Первые дни он хотя с трудом, но выносил дорогу. Потом это ему сделалось не по силам, и он принужден был остановиться в деревне, невдалеке от Вильны. Лежа на лавке в крестьянской избе, он стонал в голос, перемежая стоны молитвами и жалея, что не умер в Италии. Однако припадки болезни мало-помалу стихли, больного опять положили в карету и повезли дальше.

Опальный генералиссимус въехал в столицу как бы тайком, медленно проехал по улицам до пустынной Коломны, остановился в доме Хвостова на Крюковом канале, между Екатерининским каналом и Фонтанкою, и тотчас слег в постель.

Поворот в отношениях к нему государя хотя и был внезапен и крут, но в описываемое нами время не неожидан.

В царствование Павла Петровича завтра не было логическим последствием настоящего дня. Беду нельзя было предвидеть, и она налетела внезапно, без предваряющих симптомов. Никто не был уверен в завтрашнем дне.

Очень многие государственные люди, не исключая пользовавшихся долгою благосклонностью государя, держали наготове экипаж, чтобы отправиться с курьером по первому приказанию.

Подозрительность и недоверчивость Павла Петровича была так велика, что ее не мог избежать решительно никто, без исключения. Раздражительность государя тоже высказывалась так неожиданно и вследствие таких поводов, которые, по-видимому, ничего не значили.

Однажды происходил развод на сильном морозе. Проходя мимо князя Репнина, Павел Петрович спросил у него:

— Каково, князь Николай Васильевич?

— Холодно, ваше величество! — отвечал Репнин.

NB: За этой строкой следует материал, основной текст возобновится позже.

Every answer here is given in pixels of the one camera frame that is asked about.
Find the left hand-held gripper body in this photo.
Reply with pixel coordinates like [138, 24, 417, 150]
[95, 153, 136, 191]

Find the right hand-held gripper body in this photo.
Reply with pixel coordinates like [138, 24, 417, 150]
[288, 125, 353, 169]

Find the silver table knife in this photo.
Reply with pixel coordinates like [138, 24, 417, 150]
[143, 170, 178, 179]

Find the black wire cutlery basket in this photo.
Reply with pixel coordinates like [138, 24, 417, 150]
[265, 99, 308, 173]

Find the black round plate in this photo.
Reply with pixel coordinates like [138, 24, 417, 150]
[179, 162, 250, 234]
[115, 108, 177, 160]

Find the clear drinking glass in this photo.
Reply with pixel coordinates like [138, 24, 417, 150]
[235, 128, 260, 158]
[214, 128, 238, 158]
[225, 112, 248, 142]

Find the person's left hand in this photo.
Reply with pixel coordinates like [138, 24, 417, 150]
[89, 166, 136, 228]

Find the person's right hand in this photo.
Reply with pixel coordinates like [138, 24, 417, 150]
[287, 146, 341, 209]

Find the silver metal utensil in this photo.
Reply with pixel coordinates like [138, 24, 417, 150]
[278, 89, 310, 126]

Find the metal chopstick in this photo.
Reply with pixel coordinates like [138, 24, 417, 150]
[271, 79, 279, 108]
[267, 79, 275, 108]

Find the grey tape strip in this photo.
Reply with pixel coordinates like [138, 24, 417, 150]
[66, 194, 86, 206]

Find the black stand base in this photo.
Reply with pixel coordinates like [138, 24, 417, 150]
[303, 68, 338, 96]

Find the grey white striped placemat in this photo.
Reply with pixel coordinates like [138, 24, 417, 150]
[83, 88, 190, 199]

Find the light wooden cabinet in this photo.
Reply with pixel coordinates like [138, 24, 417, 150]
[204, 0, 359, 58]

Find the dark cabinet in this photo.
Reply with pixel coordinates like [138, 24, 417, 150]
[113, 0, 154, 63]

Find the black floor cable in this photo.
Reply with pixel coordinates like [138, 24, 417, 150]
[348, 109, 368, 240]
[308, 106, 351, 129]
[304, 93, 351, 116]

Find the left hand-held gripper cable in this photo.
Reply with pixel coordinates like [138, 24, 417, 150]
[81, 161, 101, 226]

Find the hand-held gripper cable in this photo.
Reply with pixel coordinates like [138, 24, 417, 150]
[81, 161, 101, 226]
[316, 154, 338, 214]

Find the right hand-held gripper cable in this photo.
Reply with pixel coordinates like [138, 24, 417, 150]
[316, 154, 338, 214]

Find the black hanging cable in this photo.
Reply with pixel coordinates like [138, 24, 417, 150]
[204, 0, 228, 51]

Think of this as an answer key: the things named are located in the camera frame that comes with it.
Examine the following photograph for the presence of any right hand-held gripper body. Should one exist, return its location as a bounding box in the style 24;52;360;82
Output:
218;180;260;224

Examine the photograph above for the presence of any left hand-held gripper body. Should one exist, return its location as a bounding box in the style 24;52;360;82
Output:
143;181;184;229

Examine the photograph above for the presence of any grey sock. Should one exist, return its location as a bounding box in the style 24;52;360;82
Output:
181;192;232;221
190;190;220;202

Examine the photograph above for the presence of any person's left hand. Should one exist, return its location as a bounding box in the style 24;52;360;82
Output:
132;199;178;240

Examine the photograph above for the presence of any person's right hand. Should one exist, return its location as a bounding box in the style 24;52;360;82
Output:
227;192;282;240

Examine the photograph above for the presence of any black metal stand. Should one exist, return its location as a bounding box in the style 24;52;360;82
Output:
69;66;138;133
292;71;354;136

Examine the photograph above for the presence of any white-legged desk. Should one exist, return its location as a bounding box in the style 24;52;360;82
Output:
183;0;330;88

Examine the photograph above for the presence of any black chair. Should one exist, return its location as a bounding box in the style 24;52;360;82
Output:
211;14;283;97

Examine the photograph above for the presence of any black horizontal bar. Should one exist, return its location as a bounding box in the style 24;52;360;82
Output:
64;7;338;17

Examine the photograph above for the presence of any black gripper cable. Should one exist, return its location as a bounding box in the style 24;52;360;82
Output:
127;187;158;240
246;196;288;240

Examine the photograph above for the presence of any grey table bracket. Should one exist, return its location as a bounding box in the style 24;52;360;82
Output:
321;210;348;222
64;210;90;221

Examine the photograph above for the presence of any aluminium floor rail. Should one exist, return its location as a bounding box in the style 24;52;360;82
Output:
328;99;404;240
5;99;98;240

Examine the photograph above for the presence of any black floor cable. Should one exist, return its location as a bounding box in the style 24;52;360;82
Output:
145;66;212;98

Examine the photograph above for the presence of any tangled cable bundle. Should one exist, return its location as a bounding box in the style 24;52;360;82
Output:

Когда после развода поехали во дворец и Репнин хотел, по обыкновению, пройти в кабинет государя, то камердинер остановил его, сказав:

— Не велено пускать тех, кому холодно [Петрушевский А. Генералиссимус князь Суворов.].

Александр Васильевич подвергся только общей участи, попав внезапно под опалу, и если опала его была явлением особенно заметным, то единственно потому, что он сам был человек особенно заметный и имя его гремело в Европе.

Тотчас по приезде Суворова в Петербург в дом Хвостова явился от государя князь Долгорукий, но, не будучи допущен к Александру Васильевичу, оставил записку, в которой было сказано, что генералиссимусу не приказано являться к государю.

Когда Суворову осторожно было доложено об этом, он заметил с горькой улыбкой:

— Все к лучшему. Мне бы и некогда было зайти к нему. Я спешу к Богу.